Your goal:
Exactly the lines below from the line with "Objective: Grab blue" through the line with "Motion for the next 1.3" must make up the answer, both ends included and pictures left out.

Data entries:
==============================
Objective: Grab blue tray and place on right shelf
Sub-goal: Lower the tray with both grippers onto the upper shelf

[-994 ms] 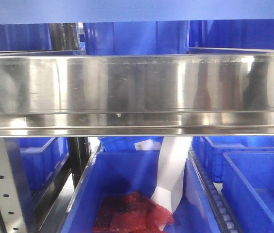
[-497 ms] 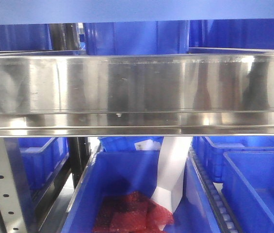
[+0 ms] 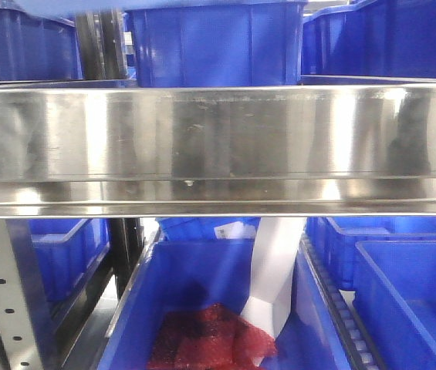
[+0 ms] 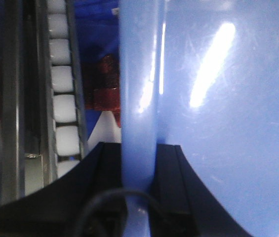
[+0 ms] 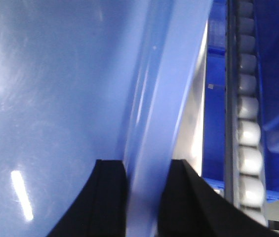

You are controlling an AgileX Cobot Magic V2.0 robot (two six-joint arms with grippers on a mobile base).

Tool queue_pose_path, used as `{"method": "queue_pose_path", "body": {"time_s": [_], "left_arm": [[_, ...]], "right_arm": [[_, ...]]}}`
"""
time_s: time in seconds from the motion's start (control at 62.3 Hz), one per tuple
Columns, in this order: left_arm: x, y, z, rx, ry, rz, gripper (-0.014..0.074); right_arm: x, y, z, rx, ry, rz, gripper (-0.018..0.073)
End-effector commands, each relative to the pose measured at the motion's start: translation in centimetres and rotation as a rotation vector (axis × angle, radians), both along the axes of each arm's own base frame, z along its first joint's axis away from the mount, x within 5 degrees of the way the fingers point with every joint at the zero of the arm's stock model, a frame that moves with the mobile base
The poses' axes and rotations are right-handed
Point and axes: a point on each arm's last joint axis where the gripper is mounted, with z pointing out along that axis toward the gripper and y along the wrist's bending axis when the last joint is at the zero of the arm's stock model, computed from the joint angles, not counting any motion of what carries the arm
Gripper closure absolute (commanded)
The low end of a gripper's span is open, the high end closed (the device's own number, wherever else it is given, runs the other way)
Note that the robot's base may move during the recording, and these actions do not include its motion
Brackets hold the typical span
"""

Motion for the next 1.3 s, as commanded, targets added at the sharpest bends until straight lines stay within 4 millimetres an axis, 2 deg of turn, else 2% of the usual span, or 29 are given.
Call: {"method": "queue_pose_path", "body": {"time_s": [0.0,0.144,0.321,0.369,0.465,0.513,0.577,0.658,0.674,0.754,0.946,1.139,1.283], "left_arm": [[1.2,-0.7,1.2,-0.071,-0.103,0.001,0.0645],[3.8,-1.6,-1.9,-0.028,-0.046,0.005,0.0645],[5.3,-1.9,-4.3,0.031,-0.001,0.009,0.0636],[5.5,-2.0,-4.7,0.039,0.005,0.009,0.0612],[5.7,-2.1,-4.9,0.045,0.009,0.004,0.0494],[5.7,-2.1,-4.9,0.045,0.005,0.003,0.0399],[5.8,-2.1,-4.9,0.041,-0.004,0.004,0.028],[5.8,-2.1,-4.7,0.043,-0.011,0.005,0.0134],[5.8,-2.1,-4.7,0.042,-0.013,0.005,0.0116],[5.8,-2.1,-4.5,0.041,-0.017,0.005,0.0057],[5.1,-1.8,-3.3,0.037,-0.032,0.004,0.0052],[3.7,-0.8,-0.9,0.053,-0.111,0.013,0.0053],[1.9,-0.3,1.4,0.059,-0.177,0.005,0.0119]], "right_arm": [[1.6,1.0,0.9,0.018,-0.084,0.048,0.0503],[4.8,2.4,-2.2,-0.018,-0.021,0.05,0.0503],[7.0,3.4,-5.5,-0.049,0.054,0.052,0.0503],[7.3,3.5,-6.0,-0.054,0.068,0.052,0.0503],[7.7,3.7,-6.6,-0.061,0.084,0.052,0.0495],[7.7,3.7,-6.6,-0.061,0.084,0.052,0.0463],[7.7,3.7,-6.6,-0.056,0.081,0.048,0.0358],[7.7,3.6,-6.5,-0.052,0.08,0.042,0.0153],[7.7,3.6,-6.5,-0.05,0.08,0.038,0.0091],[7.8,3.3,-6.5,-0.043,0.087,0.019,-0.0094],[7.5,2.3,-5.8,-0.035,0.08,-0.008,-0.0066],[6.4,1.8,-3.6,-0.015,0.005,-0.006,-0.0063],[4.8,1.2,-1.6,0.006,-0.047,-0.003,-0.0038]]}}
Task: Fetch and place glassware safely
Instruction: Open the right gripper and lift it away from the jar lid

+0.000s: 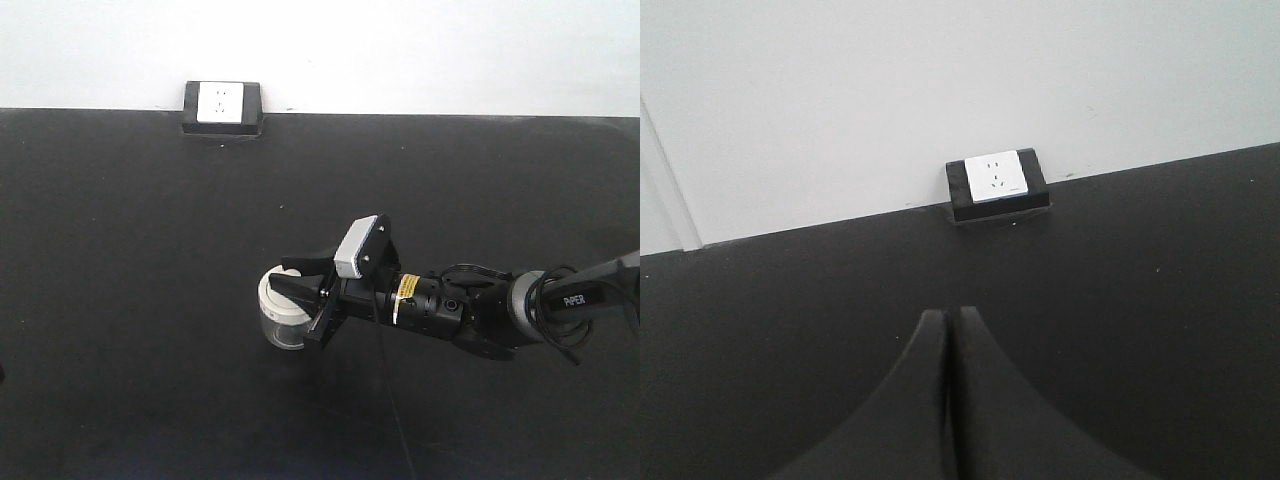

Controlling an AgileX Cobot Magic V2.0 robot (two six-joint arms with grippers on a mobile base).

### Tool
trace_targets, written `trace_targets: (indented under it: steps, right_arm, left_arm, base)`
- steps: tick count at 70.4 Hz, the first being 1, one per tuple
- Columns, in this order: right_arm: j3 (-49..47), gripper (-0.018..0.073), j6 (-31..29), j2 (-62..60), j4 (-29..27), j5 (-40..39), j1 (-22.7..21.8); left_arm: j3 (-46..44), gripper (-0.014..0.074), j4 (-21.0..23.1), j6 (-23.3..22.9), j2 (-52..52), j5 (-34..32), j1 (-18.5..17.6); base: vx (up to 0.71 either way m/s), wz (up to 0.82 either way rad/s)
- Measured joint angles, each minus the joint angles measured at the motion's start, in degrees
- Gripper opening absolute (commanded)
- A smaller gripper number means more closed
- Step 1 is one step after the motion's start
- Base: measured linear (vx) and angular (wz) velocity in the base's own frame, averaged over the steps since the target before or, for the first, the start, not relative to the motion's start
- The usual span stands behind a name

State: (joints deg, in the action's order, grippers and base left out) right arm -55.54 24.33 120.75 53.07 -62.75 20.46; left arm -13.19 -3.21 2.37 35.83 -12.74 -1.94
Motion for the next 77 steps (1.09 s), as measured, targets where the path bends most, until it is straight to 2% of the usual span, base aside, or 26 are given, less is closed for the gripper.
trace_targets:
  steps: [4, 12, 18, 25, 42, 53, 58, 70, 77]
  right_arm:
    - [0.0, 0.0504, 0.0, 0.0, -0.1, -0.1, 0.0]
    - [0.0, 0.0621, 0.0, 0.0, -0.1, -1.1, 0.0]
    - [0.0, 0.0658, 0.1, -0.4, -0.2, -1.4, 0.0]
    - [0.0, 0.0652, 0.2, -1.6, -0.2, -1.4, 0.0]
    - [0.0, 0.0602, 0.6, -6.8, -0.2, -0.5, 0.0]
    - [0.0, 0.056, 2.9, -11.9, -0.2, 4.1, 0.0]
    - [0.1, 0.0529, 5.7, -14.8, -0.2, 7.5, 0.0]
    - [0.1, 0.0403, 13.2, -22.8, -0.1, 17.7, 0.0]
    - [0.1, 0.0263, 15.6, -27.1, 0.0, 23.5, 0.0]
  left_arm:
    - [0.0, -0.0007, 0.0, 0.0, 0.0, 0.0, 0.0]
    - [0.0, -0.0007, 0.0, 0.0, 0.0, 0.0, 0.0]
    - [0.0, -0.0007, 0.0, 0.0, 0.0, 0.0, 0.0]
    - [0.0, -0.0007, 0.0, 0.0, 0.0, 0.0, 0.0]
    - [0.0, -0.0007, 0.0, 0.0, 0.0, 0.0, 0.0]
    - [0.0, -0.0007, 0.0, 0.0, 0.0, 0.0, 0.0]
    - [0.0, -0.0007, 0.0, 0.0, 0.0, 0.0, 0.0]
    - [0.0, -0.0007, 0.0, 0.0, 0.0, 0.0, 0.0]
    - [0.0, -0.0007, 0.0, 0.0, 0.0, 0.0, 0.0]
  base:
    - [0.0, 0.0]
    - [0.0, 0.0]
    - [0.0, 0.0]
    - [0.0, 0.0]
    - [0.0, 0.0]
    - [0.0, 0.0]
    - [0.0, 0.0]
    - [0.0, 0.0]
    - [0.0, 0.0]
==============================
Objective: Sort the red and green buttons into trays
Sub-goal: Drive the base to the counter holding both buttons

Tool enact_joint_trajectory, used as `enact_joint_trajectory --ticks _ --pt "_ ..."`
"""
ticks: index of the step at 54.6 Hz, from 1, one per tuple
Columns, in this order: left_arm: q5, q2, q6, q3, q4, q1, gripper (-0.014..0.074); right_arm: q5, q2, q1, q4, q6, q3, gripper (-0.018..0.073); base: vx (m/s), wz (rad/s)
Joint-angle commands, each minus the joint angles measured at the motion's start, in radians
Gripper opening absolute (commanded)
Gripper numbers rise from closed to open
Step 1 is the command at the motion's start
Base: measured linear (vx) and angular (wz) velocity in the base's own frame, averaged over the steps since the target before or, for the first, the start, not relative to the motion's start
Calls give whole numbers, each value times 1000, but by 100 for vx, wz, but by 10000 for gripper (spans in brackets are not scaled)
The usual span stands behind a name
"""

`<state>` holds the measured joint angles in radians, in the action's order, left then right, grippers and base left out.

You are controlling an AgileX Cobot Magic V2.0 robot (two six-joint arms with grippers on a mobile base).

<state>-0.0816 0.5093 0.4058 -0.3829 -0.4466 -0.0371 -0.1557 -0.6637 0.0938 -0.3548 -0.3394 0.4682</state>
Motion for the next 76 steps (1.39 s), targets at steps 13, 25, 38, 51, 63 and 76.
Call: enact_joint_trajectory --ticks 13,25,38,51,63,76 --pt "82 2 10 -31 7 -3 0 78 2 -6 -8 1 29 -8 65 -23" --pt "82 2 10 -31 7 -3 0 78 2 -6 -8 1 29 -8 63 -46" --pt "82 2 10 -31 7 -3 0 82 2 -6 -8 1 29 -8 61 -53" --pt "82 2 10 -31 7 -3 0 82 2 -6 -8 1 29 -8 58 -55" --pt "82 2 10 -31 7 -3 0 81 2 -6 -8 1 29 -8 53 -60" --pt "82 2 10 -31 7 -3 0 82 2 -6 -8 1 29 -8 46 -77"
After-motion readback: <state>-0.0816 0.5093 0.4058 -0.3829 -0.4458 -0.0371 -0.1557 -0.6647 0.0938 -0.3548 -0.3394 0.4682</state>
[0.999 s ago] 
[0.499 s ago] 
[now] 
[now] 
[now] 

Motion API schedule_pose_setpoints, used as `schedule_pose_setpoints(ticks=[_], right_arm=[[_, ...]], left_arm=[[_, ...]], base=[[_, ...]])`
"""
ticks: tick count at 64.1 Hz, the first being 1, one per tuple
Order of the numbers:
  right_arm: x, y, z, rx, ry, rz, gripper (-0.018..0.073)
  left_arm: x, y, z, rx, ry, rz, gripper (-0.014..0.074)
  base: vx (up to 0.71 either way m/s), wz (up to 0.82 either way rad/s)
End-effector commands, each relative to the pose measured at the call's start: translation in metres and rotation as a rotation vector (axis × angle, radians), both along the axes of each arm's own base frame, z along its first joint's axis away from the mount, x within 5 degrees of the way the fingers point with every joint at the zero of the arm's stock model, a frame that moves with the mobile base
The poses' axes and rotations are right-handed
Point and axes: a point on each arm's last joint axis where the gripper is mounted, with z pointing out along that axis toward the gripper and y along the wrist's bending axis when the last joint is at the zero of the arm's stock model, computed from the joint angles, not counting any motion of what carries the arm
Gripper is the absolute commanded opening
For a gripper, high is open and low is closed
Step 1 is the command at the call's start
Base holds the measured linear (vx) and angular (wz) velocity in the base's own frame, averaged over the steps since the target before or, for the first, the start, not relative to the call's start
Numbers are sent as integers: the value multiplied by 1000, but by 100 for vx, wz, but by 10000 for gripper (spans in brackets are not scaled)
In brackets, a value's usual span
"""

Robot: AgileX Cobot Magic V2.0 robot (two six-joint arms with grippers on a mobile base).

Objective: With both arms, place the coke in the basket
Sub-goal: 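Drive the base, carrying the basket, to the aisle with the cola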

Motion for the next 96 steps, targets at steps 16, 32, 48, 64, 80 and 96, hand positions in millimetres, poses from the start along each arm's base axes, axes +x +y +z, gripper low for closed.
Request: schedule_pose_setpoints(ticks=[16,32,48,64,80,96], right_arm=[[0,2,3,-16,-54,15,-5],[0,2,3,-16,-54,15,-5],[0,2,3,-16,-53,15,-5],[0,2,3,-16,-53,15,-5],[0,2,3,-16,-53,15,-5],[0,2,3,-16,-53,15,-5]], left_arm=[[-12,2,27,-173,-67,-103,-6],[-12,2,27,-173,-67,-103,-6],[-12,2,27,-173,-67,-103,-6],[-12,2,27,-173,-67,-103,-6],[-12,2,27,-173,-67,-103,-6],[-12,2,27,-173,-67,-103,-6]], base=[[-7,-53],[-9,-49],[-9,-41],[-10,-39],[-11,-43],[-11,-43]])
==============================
Response below:
Objective: Grab blue tray and place on right shelf
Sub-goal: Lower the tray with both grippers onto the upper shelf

[-994 ms] 
[-497 ms] 
[+0 ms] 
[+0 ms] 
[+0 ms] 

You are controlling an AgileX Cobot Magic V2.0 robot (two six-joint arms with grippers on a mobile base).

Tool queue_pose_path, used as `{"method": "queue_pose_path", "body": {"time_s": [_], "left_arm": [[_, ...]], "right_arm": [[_, ...]]}}`
"""
time_s: time in seconds from the motion's start (control at 62.3 Hz), one per tuple
Columns, in this order: left_arm: x, y, z, rx, ry, rz, gripper (-0.014..0.074); right_arm: x, y, z, rx, ry, rz, gripper (-0.018..0.073)
End-effector commands, each relative to the pose measured at the motion's start: translation in centimetres and rotation as a rotation vector (axis × angle, radians), both along the axes of each arm's own base frame, z along its first joint's axis away from the mount, x within 5 degrees of the way the fingers point with every joint at the zero of the arm's stock model, a frame that moves with the mobile base
The poses' axes and rotations are right-handed
Point and axes: a point on each arm's last joint axis where the gripper is mounted, with z pointing out along that axis toward the gripper and y along the wrist's bending axis when the last joint is at the zero of the arm's stock model, computed from the joint angles, not counting any motion of what carries the arm
Gripper closure absolute (commanded)
The low end of a gripper's span is open, the high end closed (the device's own number, wherever else it is given, runs the other way)
Note that the robot's base may move during the recording, and these actions do not include its motion
Brackets hold the typical span
"""

Motion for the next 1.3 s, as commanded, targets added at the sharpest bends until straight lines stay within 4 millimetres an axis, 2 deg of turn, else 2% of the usual span, or 29 are given.

Nothing else is needed to complete the answer.